■ **Your objective**
Each line in the listing below that contains "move" should be returned.

■ **Study material**
__________________________________________________
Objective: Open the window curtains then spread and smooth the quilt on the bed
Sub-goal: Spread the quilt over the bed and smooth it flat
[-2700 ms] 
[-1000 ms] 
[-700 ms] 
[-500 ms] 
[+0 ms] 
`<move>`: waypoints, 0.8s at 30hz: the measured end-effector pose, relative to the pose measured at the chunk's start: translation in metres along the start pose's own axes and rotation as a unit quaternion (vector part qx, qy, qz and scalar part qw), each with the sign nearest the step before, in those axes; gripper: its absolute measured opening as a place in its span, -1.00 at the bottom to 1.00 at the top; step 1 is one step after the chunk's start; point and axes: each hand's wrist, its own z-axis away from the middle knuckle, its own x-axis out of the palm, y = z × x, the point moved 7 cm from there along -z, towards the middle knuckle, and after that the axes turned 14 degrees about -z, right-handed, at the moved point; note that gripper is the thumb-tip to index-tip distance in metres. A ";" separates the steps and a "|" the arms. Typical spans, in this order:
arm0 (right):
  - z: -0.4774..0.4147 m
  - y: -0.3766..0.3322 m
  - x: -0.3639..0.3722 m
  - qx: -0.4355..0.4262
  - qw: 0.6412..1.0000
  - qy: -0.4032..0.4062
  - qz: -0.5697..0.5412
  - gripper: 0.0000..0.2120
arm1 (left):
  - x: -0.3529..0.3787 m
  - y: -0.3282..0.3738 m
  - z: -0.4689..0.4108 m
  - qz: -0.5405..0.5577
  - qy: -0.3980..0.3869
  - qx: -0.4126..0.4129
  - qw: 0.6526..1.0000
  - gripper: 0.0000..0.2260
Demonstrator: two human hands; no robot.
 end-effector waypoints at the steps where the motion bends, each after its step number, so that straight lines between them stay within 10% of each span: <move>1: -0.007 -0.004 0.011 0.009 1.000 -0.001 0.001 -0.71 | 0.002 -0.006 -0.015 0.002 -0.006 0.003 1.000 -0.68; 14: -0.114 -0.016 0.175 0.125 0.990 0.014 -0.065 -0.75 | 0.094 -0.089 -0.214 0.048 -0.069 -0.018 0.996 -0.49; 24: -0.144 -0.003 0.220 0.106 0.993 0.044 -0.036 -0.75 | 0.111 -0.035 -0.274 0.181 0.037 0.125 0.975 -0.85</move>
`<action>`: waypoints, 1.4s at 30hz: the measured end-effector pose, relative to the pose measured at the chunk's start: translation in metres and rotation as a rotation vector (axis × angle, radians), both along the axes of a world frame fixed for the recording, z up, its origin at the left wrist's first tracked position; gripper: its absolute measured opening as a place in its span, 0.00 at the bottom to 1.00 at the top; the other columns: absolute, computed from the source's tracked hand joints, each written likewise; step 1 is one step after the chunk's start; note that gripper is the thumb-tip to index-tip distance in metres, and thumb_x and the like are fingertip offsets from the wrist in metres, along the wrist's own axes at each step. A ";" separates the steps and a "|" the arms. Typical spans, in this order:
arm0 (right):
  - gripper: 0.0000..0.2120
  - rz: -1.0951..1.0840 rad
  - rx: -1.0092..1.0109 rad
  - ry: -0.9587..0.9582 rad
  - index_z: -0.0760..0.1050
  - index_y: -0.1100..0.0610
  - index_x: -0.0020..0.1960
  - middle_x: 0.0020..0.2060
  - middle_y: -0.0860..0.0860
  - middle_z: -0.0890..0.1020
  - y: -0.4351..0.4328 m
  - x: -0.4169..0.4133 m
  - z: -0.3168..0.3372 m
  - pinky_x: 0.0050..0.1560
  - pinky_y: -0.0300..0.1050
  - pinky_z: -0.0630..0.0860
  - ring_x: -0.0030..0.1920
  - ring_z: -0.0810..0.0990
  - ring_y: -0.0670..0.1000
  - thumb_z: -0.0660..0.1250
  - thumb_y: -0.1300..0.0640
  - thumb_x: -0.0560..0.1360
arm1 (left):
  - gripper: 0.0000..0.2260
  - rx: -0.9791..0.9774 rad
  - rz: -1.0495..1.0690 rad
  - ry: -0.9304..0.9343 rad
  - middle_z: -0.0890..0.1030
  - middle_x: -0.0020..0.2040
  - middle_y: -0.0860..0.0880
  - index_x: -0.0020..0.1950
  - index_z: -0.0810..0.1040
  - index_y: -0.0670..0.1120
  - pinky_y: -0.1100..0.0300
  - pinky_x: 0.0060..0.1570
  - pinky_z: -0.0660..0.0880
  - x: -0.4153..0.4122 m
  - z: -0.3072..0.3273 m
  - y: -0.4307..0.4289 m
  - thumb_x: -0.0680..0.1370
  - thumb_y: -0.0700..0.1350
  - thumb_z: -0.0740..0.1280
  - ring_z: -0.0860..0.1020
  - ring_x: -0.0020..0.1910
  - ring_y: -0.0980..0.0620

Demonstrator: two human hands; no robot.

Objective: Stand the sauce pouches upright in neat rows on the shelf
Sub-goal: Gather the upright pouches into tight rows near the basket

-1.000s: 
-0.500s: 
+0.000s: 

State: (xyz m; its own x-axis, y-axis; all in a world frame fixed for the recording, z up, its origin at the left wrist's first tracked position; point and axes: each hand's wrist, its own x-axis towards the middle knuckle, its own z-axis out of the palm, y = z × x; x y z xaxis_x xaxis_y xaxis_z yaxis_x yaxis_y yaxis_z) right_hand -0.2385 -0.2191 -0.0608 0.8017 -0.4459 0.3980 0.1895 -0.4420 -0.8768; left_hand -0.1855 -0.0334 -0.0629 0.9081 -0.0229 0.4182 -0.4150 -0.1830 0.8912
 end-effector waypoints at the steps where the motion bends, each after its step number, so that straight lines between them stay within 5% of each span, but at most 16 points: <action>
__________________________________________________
■ **Completed exercise**
`<move>`: waypoints, 0.8s at 30hz: the measured end-effector pose, relative to the pose measured at the chunk's start: translation in metres along the start pose's own axes and rotation as a unit quaternion (vector part qx, qy, qz and scalar part qw), each with the sign nearest the step before, in those axes; gripper: its absolute measured opening as a place in its span, -1.00 at the bottom to 1.00 at the top; step 1 is one step after the chunk's start; point and axes: each hand's wrist, its own z-axis away from the middle knuckle, its own x-axis out of the palm, y = z × x, the point moved 7 cm from there along -z, towards the middle knuckle, and after that the axes turned 14 degrees about -z, right-handed, at the moved point; note that gripper is the thumb-tip to index-tip distance in metres. A ";" separates the steps and a "|" the arms. Typical spans, in this order:
 end-effector waypoints at the steps where the motion bends, each after its step number, so that straight lines between them stay within 10% of each span: <move>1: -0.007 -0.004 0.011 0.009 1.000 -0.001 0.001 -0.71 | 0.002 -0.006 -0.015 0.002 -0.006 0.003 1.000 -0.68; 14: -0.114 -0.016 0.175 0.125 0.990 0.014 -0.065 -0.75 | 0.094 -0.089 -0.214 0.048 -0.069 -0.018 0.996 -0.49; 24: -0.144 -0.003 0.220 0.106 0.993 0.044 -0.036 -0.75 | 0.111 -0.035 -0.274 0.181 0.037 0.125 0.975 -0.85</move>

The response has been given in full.